Pertanyaan ini ditujukan untuk memahami keterampilan pemecahan masalah pencari kerja. Pewawancara ingin kandidat menjelaskan saat mereka menghadapi masalah teknis yang menantang dan cara mereka mengatasinya. Kandidat harus memberikan gambaran rinci tentang masalahnya, pendekatan yang mereka ambil untuk menyelesaikannya, dan hasilnya.

Penting untuk menyoroti langkah-langkah yang diambil untuk menyelesaikan masalah dan keterampilan atau pengetahuan teknis apa pun yang digunakan dalam proses tersebut. Kandidat juga dapat menyebutkan sumber daya atau kolega mana pun yang mereka hubungi untuk mendapatkan bantuan. Tujuan dari pertanyaan ini adalah untuk mengevaluasi kemampuan kandidat dalam berpikir kritis, memecahkan masalah, dan bertahan melalui tantangan teknis yang sulit.

Kandidat teknis dapat memberikan penjelasan rinci mengenai tantangan dan solusi teknis yang digunakan untuk mengatasinya, sedangkan kandidat non-teknis dapat fokus pada keterampilan pemecahan masalah dan kemampuan belajar serta beradaptasi terhadap tantangan baru.

9. Bagaimana pendekatan Anda terhadap kolaborasi dan komunikasi dengan anggota tim dalam proyek AI?

Pertanyaan ini bertujuan untuk menilai kemampuan kandidat untuk bekerja secara kolaboratif dengan anggota tim dalam proyek AI. Pewawancara ingin mengetahui bagaimana kandidat mendekati kolaborasi dan komunikasi dalam proyek semacam itu. Kandidat dapat menjelaskan bahwa mereka memprioritaskan komunikasi dan kolaborasi yang efektif dengan memeriksa anggota tim secara rutin, menjadwalkan pertemuan untuk membahas kemajuan, dan memelihara dokumentasi yang jelas tentang tujuan, jadwal, dan tanggung jawab proyek.

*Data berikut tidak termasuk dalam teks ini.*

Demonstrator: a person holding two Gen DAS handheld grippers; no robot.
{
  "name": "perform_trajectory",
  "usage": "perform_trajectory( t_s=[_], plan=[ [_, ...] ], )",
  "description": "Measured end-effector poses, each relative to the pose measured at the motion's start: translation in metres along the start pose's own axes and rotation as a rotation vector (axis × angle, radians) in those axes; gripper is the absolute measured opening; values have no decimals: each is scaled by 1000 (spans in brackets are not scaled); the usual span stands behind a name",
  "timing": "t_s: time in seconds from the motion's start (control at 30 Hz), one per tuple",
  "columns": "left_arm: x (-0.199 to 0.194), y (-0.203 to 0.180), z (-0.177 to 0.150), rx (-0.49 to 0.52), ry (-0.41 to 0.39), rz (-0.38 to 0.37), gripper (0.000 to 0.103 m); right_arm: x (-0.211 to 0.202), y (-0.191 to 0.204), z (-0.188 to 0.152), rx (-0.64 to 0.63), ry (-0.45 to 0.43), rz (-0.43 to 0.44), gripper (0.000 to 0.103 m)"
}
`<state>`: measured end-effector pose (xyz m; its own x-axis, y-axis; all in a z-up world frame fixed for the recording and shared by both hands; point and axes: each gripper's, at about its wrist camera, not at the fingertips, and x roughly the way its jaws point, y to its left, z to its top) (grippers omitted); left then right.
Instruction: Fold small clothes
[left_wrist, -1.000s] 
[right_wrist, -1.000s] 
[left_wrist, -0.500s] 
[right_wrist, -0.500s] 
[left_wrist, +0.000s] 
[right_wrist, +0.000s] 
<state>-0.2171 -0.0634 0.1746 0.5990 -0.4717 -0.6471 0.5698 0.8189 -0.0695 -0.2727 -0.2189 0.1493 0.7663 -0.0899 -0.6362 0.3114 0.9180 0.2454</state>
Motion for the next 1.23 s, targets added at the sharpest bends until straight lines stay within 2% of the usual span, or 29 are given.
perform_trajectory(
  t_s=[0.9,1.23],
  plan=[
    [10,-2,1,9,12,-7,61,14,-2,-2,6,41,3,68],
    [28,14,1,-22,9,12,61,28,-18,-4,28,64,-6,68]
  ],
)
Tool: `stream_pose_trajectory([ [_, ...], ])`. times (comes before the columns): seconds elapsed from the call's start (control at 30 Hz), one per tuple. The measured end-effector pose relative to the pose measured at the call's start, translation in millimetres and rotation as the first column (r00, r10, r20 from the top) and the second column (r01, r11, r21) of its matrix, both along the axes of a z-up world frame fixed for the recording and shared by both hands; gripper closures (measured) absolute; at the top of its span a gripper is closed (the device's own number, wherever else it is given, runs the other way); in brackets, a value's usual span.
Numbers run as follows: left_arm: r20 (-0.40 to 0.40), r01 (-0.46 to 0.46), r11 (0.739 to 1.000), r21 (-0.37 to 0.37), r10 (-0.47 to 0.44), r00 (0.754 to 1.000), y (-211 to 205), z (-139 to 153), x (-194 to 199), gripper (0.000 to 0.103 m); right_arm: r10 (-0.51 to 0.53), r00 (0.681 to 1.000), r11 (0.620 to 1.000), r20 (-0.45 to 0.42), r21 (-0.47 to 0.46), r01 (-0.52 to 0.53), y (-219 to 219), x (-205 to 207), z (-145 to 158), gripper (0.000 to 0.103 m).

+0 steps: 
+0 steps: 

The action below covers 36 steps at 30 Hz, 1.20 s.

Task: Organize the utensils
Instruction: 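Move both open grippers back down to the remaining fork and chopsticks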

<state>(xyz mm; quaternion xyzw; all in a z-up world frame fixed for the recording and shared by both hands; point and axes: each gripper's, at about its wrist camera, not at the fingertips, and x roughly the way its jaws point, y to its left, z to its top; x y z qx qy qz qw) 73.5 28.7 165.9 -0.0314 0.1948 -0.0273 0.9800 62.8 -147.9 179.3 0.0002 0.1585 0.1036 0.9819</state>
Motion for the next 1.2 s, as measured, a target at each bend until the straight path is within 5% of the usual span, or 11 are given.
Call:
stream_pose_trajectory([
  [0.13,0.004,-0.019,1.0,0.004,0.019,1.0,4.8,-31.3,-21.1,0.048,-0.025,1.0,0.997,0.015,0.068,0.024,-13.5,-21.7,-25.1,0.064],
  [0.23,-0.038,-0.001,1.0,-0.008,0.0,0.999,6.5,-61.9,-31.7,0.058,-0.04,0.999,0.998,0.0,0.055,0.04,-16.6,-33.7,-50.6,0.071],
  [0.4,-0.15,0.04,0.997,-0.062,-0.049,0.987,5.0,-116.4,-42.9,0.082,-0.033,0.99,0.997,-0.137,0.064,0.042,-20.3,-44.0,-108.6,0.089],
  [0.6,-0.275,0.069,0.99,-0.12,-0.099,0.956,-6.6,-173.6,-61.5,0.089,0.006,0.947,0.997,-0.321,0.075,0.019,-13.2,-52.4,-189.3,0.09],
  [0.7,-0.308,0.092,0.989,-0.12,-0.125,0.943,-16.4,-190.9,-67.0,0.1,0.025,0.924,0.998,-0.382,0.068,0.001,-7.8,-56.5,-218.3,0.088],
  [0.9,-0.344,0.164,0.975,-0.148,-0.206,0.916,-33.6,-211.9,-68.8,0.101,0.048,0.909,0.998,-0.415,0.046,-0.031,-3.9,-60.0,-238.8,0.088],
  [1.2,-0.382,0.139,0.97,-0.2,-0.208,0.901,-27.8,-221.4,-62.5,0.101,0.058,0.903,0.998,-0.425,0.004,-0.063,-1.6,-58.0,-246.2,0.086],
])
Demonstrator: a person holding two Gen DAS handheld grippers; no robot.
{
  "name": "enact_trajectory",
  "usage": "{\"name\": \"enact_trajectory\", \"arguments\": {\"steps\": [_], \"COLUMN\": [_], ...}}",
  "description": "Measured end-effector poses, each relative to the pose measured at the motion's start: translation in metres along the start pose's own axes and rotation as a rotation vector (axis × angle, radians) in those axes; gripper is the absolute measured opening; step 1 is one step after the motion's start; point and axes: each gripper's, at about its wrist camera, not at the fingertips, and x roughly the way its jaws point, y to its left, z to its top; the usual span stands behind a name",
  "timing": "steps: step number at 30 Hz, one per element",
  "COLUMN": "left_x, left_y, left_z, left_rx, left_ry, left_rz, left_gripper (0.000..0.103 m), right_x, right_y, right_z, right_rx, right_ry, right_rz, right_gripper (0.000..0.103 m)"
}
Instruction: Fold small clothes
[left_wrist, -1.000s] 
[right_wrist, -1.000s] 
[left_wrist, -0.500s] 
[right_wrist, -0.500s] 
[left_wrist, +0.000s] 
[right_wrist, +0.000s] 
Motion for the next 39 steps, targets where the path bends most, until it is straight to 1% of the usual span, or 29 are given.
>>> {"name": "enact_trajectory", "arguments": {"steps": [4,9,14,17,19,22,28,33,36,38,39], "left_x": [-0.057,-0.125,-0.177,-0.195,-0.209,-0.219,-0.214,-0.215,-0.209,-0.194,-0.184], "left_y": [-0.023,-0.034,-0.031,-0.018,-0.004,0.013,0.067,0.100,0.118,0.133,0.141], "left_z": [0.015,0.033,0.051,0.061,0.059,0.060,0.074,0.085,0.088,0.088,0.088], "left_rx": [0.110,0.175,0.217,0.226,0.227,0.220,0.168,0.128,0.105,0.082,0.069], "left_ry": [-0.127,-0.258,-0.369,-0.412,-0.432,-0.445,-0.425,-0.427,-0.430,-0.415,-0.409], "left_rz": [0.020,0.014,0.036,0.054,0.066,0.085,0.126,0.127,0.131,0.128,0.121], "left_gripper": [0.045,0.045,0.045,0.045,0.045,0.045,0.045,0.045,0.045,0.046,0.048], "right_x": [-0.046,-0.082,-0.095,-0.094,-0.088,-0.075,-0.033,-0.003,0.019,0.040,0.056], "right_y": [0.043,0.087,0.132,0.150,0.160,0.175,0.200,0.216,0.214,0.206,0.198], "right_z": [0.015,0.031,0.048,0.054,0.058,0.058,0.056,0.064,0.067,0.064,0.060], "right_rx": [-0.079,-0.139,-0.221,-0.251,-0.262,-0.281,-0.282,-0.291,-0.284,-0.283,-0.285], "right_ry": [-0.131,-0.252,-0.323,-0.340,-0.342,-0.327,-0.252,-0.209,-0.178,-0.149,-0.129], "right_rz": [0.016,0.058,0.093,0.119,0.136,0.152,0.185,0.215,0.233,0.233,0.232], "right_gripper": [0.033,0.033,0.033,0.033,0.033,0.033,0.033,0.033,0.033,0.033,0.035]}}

Kandidat dapat menyebutkan bahwa mereka juga berusaha untuk menjaga dinamika tim yang positif dan saling menghormati dengan secara aktif mendengarkan dan menghargai perspektif anggota tim mereka dan memberikan umpan balik yang membangun bila diperlukan. Terakhir, kandidat dapat menjelaskan bahwa mereka memahami pentingnya menetapkan dan mematuhi kode etik bersama atau praktik terbaik untuk kolaborasi dan komunikasi guna memastikan keberhasilan proyek.

Kandidat teknis dan non-teknis dapat menjelaskan metode mereka dalam berkomunikasi dan berkolaborasi dengan anggota tim, seperti memberikan pembaruan rutin, mencari umpan balik dan masukan, dan terbuka terhadap ide dan perspektif baru.